Systematic reviews conducted on these robotic devices showed varying degrees of effectiveness. One systematic review that assessed lower limb outcomes found that robotic-assisted gait training increased the odds of participants being able to walk independently.¹¹ For the sub-group of severely impaired patients, findings indicated that robotic treatment was more effective.¹¹ In terms of upper limb outcomes, systematic reviews have found that robot-assisted arm training improved arm motor movement^12,13 and activities of daily living scores.¹² A recent systematic review found that robotic training was just as effective as conventional physiotherapy for upper limb motor movement, lower limb walking and activities of daily living, but for severely impaired lower limb patients, robotic training was found to be more effective than conventional training.¹⁴ Overall, these reviews showed that robotic devices, at a minimum, offered equivalent treatment outcomes as conventional physiotherapy.

While robotic devices enable a high intensity training regime that can be just as effective as conventional therapy, the robotic training equipment can cost up to several hundred thousand dollars¹⁵ per device, which is a significant capital outlay for hospitals.

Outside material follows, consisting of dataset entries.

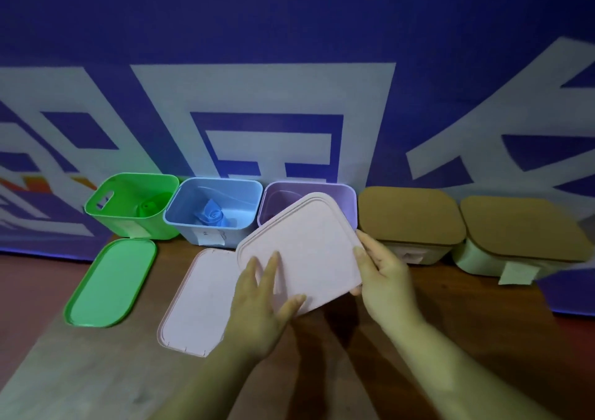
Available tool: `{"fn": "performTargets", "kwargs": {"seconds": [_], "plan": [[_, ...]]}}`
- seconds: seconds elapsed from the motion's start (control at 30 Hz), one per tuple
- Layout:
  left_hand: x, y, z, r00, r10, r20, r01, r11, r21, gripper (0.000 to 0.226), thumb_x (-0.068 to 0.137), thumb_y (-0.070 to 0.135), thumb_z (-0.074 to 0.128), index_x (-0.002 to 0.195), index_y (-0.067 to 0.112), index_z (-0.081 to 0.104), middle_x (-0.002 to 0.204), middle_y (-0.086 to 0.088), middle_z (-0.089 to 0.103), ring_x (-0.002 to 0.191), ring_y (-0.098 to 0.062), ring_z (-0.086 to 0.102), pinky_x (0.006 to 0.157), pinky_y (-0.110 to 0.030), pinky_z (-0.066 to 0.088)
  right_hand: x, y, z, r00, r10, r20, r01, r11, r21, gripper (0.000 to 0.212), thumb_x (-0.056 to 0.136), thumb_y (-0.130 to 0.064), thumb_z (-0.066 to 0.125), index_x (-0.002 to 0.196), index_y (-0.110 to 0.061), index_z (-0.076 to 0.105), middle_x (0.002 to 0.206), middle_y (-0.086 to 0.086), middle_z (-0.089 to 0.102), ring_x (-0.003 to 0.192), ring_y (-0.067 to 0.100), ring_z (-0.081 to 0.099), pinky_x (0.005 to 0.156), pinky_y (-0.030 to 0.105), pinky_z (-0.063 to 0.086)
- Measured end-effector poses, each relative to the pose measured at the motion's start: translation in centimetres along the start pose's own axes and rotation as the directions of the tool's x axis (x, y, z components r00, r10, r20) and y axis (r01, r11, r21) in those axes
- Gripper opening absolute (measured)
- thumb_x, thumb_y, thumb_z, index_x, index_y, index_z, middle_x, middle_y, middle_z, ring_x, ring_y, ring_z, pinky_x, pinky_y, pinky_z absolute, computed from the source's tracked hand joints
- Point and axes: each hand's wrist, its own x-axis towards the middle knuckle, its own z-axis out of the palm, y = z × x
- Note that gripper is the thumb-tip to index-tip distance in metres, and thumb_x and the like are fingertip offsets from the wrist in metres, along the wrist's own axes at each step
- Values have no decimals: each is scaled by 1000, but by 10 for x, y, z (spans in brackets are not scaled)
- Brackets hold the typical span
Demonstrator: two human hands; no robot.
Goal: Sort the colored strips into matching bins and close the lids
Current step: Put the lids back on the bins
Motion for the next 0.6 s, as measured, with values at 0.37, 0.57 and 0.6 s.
{"fn": "performTargets", "kwargs": {"seconds": [0.37, 0.57, 0.6], "plan": [[29, -17, -23, 998, -56, -30, 59, 994, 93, 94, 66, 94, 34, 147, 58, 1, 164, 3, -15, 152, -27, -4, 120, -48, 17, 32, 1, 21, 977, 181, -112, -162, 974, 158, 30, 100, -21, 51, 125, -33, 64, 79, 6, 72, 53, 16, 53, 50, 27, 49], [68, -28, -30, 999, 50, 19, -53, 982, 179, 95, 72, 85, 46, 151, 50, 8, 163, 6, -11, 151, -24, 3, 119, -44, 22, 58, 9, 31, 975, 197, -107, -195, 980, 32, 39, 102, -16, 47, 137, -31, 54, 113, -2, 70, 78, 16, 62, 52, 19, 52], [78, -29, -30, 998, 60, 18, -62, 977, 203, 94, 73, 86, 44, 151, 49, 8, 164, 5, -9, 151, -24, 4, 119, -45, 22, 63, 10, 33, 982, 161, -99, -167, 985, -50, 42, 102, -16, 46, 140, -33, 50, 122, -4, 65, 89, 16, 63, 58, 21, 56]]}}
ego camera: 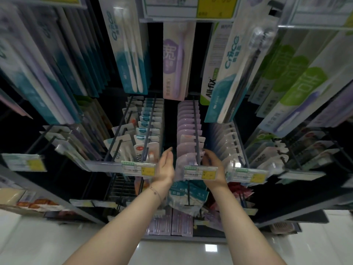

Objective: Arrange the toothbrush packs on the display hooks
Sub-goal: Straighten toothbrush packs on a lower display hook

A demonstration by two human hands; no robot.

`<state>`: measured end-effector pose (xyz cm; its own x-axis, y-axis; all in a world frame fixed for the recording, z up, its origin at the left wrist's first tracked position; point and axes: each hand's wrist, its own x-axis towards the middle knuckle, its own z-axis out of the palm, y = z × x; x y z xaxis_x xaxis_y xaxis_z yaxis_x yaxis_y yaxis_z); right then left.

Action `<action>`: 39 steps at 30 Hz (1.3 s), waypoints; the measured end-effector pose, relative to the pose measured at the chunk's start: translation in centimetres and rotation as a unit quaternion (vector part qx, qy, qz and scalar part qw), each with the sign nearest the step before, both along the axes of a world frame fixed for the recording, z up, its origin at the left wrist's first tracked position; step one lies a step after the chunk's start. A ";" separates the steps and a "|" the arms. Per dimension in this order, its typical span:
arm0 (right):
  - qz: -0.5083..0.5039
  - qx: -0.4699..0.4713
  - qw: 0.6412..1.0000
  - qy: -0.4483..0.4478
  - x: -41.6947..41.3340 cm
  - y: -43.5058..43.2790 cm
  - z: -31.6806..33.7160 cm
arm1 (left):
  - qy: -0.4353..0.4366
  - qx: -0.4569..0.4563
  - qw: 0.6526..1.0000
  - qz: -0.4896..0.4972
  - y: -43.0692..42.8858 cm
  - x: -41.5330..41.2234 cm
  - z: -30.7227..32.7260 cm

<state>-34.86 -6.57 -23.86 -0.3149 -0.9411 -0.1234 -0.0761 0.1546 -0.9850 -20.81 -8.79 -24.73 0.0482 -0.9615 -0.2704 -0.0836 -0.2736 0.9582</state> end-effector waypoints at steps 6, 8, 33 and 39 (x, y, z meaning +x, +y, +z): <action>-0.007 0.032 0.998 -0.048 -0.3 -1.0 0.1 | 0.035 -0.001 0.999 -0.005 -0.8 -0.2 0.6; -0.003 0.021 0.999 -0.046 -0.5 -1.0 0.0 | 0.032 -0.016 0.999 -0.008 -0.9 -0.1 0.4; 0.038 0.017 0.995 -0.093 0.2 -0.9 1.2 | -0.069 -0.107 0.991 -0.025 -0.2 0.8 -0.8; 0.025 0.039 0.989 -0.142 0.6 -0.4 1.1 | -0.229 -0.143 0.961 -0.063 1.0 1.5 -1.0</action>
<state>-34.29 -7.00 -22.77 -0.2114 -0.9387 -0.2722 0.1920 0.2332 -0.9533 -19.27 -7.77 -25.76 -0.0214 -0.9994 0.0269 -0.5294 0.0342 0.8477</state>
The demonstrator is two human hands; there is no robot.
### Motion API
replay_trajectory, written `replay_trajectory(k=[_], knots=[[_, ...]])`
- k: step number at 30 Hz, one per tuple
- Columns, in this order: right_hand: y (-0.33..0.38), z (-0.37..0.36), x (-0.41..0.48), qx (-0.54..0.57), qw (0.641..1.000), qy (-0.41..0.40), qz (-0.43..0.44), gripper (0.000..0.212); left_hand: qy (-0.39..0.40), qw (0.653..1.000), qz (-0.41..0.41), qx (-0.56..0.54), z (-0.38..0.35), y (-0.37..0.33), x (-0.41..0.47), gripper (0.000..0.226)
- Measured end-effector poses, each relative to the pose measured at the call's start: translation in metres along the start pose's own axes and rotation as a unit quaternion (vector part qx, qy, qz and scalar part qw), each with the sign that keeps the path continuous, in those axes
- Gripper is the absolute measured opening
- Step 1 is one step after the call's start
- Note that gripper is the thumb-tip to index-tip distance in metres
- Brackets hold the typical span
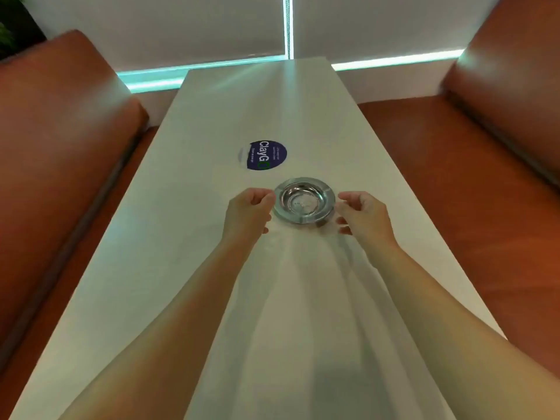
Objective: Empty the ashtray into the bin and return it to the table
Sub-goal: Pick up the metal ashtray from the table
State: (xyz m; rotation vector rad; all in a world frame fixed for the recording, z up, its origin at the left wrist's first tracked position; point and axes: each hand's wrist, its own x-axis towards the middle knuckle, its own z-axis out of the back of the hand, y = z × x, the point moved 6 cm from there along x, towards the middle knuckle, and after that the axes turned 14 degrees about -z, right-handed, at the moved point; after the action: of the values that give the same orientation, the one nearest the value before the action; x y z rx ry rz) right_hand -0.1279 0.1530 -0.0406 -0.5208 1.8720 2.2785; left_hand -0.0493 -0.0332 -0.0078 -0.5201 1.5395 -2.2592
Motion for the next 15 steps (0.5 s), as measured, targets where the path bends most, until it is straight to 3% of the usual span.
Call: replay_trajectory(k=[7,13,15], knots=[[-0.008,-0.015,0.041,-0.025,0.998,0.019,-0.055,0.020,0.014,0.998,0.069,0.003,-0.019,0.033,0.041,0.042],[-0.012,-0.023,0.050,-0.027,0.995,0.044,-0.084,0.050,0.017,0.995,0.093,-0.044,-0.024,0.047,0.044,0.034],[-0.013,-0.021,0.044,0.003,0.995,0.054,-0.082,0.049,0.011,0.994,0.096,-0.058,-0.021,0.046,0.039,0.039]])
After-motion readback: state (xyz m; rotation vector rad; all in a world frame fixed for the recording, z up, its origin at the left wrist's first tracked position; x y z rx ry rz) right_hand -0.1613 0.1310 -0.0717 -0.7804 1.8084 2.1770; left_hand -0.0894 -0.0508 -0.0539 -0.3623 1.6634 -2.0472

Hence, the decision to introduce robotic devices into clinical settings and offer robotic stroke rehabilitation to patients has an important cost consideration for healthcare providers. Despite its cost, robotic devices may increase the work efficiency of therapists, hence more patients can be treated and this could lead to an overall reduction in cost of treatment per patient.¹⁶ There have been clinical studies to determine the economic cost of robotic devices in the rehabilitation of stroke patients.¹⁷ However, these studies presented a mixed picture of the cost impact of robotic devices. One study¹⁸ that compared the cost-effectiveness of robotic rehabilitation with conventional rehabilitation had an uncertain finding, while another study¹⁹ found that robotic devices were economically sustainable. A third study²⁰ compared the treatment costs and found that robotic training was less expensive than conventional training. A preliminary search of PubMed, Embase, JBI Database of Systematic Reviews and Implementation Reports, Cochrane Library and PROSPERO was carried out to identify systematic reviews that had been conducted on this topic area and no reviews were found.

The current literature does not provide a clear determination of the cost impact of using robotic devices for stroke rehabilitation and it is the aim of this review to provide clarity to the discussion and assist healthcare providers to understand the economic cost of robotic rehabilitation.